What to do: Which lines in the records below contain the word "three"? Return each of them.

Entries supplied:

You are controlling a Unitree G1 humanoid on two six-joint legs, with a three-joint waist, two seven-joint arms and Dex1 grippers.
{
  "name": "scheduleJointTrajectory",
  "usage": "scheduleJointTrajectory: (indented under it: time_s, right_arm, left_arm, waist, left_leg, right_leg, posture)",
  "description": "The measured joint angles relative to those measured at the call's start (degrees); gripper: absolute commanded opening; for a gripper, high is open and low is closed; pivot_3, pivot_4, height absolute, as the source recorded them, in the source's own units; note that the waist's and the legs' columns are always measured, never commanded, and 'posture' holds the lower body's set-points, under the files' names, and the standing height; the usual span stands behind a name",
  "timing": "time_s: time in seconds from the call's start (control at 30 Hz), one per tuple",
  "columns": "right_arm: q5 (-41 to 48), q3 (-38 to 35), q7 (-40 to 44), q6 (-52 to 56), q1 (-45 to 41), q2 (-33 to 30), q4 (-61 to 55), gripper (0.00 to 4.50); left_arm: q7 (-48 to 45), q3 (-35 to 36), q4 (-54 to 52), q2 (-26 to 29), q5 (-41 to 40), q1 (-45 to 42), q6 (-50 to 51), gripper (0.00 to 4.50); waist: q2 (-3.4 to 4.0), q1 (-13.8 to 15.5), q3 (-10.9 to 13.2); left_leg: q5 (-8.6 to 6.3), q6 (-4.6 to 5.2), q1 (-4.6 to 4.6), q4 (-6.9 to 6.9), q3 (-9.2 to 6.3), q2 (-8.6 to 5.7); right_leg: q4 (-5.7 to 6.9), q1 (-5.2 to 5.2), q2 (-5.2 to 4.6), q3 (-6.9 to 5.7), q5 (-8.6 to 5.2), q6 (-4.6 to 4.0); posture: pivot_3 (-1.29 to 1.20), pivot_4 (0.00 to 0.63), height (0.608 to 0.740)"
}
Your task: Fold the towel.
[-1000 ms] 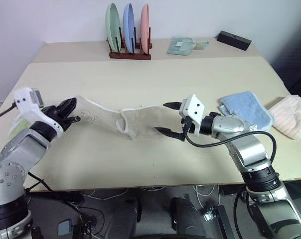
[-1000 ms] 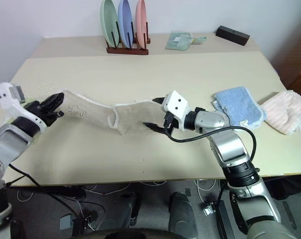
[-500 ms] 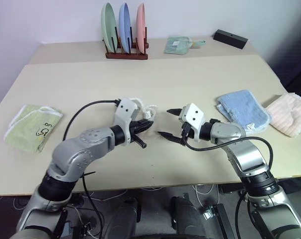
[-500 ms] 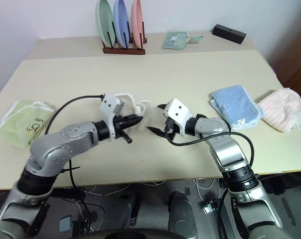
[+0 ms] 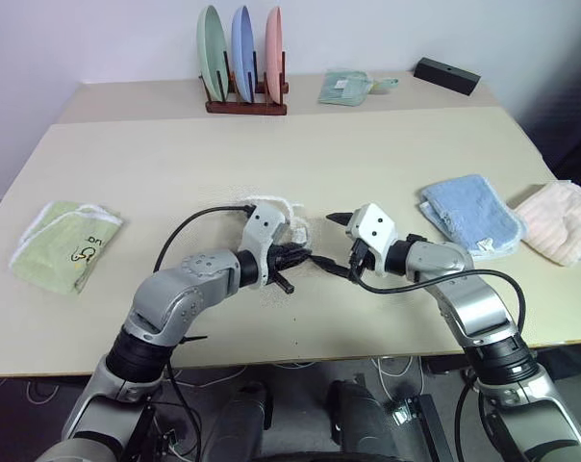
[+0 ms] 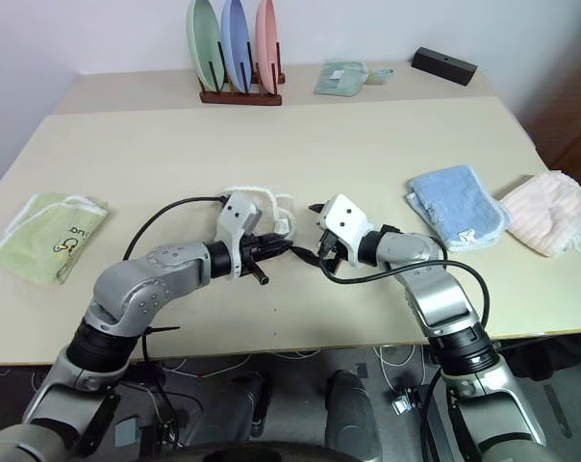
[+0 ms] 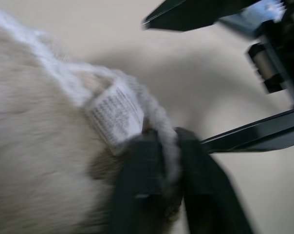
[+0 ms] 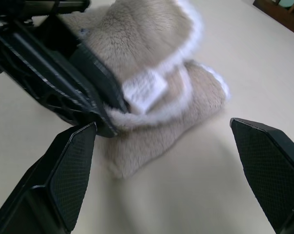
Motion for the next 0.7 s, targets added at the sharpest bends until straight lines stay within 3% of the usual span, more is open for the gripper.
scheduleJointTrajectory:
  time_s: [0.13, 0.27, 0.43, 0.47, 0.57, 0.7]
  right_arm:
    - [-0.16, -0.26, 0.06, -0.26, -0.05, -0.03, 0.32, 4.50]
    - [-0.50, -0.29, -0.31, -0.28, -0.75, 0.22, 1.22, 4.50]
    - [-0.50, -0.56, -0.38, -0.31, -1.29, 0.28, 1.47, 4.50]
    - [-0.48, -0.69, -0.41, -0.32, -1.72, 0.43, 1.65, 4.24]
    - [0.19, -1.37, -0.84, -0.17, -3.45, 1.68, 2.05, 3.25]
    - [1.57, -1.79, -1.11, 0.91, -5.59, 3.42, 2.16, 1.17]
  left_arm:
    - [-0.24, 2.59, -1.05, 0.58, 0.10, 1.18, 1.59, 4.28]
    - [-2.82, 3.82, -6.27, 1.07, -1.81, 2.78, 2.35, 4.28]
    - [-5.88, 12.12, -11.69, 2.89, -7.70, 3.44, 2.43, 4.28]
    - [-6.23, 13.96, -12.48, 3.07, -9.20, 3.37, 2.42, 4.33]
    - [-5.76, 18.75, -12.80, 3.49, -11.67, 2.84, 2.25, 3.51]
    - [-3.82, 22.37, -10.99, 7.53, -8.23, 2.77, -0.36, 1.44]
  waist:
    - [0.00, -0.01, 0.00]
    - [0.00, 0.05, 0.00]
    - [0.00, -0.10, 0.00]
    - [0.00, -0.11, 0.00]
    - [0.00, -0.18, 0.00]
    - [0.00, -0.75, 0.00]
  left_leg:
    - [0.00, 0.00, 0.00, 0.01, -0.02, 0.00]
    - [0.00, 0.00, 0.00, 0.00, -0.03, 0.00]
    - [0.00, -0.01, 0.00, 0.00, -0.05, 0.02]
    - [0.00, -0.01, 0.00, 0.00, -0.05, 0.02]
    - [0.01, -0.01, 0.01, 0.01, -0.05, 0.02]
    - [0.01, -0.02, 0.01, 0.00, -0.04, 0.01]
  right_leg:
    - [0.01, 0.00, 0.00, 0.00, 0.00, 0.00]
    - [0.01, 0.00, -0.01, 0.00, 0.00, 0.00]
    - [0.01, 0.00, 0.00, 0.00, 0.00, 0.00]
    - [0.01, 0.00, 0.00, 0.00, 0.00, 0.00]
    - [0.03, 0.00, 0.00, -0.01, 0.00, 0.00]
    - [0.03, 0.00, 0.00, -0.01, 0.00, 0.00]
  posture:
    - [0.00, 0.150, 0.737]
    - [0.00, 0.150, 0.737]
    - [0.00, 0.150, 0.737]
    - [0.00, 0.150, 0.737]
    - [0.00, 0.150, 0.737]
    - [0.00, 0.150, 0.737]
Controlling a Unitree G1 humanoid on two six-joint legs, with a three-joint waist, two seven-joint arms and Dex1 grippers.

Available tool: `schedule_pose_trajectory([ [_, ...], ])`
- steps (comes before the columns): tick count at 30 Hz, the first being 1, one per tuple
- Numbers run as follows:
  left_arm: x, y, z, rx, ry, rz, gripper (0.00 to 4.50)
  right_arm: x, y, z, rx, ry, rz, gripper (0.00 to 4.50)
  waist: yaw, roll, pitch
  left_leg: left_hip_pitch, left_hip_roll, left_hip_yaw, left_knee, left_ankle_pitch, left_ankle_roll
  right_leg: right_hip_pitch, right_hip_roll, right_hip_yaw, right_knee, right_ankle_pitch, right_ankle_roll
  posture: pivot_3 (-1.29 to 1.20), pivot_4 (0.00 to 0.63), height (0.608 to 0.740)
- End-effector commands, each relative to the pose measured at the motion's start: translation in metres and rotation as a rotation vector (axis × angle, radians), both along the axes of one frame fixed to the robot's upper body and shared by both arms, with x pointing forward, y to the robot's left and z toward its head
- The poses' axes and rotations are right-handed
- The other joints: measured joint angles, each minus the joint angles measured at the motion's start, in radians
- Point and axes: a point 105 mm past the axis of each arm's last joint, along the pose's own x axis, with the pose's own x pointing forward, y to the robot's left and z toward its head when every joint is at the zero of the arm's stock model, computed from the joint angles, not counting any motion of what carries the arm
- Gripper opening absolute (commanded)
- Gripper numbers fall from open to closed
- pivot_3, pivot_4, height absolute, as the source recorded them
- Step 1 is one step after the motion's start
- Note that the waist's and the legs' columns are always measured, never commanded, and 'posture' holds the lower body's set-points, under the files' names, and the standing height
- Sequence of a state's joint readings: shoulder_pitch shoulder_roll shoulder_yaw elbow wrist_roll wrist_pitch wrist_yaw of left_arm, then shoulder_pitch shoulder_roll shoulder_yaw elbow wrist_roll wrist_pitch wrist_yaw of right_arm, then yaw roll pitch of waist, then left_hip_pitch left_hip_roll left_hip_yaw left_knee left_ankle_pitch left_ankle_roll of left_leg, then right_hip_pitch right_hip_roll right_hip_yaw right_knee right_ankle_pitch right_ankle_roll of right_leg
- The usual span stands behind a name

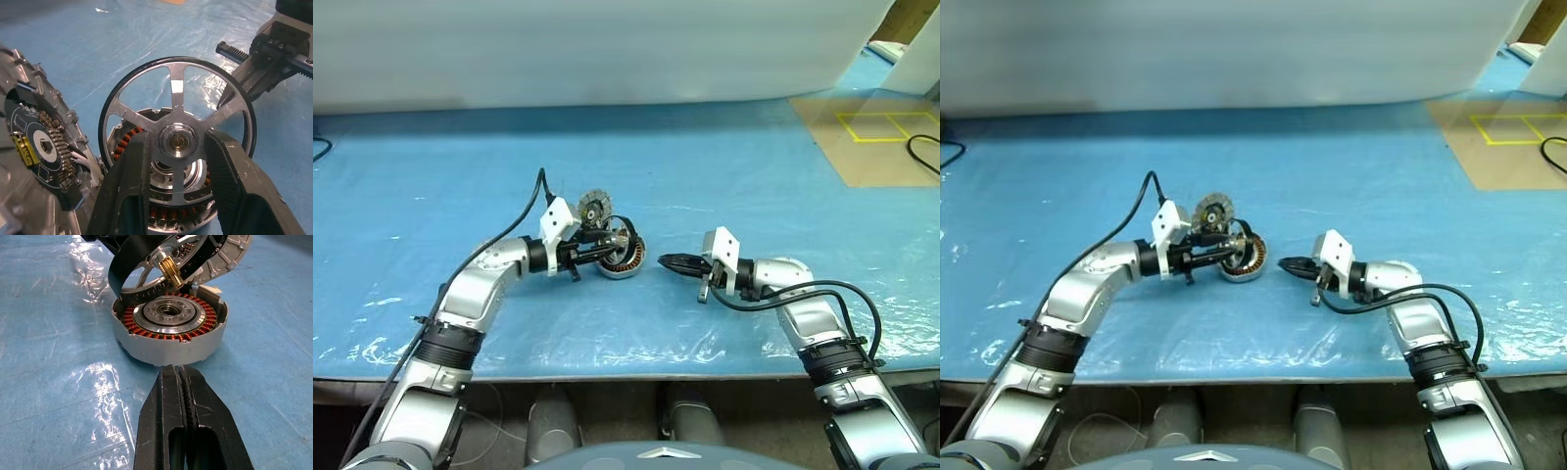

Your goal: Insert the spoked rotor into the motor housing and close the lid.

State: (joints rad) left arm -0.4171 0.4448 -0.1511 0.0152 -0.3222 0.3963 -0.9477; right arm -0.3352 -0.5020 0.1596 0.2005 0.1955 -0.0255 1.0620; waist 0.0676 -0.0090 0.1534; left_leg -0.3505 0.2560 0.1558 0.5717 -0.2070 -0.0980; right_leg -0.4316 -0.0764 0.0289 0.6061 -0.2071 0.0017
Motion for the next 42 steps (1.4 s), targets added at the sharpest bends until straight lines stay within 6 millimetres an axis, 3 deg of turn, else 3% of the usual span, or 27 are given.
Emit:
schedule_pose_trajectory([
  [1, -0.007, 0.004, -0.018, 0.05, 0.095, 0.009, 1.3, 0.002, -0.002, 0.011, 0.021, -0.046, -0.005, 0.0, -0.001, 0.0, 0.0, 0.0, 0.0, 0.0, 0.0, 0.0, 0.0, 0.0, 0.0, 0.0, 0.0, 0.0, 0.0, 0.0, 0.15, 0.74],
  [10, -0.004, 0.003, 0.0, -0.009, 0.125, 0.035, 1.3, 0.002, -0.002, 0.009, 0.016, -0.042, -0.005, 0.0, -0.001, 0.0, 0.0, 0.0, 0.0, 0.001, 0.0, 0.0, 0.0, -0.002, 0.0, 0.0, 0.0, 0.0, 0.0, 0.0, 0.15, 0.74],
  [21, -0.006, 0.009, -0.01, 0.064, 0.129, 0.045, 1.3, 0.001, 0.0, 0.008, 0.018, -0.041, 0.0, 0.0, -0.001, 0.0, 0.0, 0.0, 0.0, 0.001, 0.0, 0.0, 0.0, -0.002, 0.0, 0.0, 0.0, 0.0, 0.0, 0.0, 0.15, 0.74],
  [42, -0.002, 0.006, 0.0, 0.066, 0.104, 0.045, 1.3, 0.002, 0.001, 0.008, 0.018, -0.04, -0.002, 0.0, 0.001, 0.0, 0.0, -0.001, 0.0, 0.001, 0.0, 0.0, 0.0, -0.002, 0.0, 0.0, 0.0, 0.0, 0.0, 0.0, 0.15, 0.74],
])
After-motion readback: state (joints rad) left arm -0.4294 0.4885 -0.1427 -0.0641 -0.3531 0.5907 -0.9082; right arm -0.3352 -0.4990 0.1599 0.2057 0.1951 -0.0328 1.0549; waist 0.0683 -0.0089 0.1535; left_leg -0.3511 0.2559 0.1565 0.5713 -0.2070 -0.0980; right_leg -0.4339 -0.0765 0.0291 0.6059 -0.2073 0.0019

Worked solution:
You are controlling a Unitree G1 humanoid on two six-joint legs, with a three-joint waist, two seven-joint arms and Dex1 grippers.
Controlling a Unitree G1 humanoid on two six-joint legs, with a three-joint waist, two seven-joint arms and Dex1 grippers.

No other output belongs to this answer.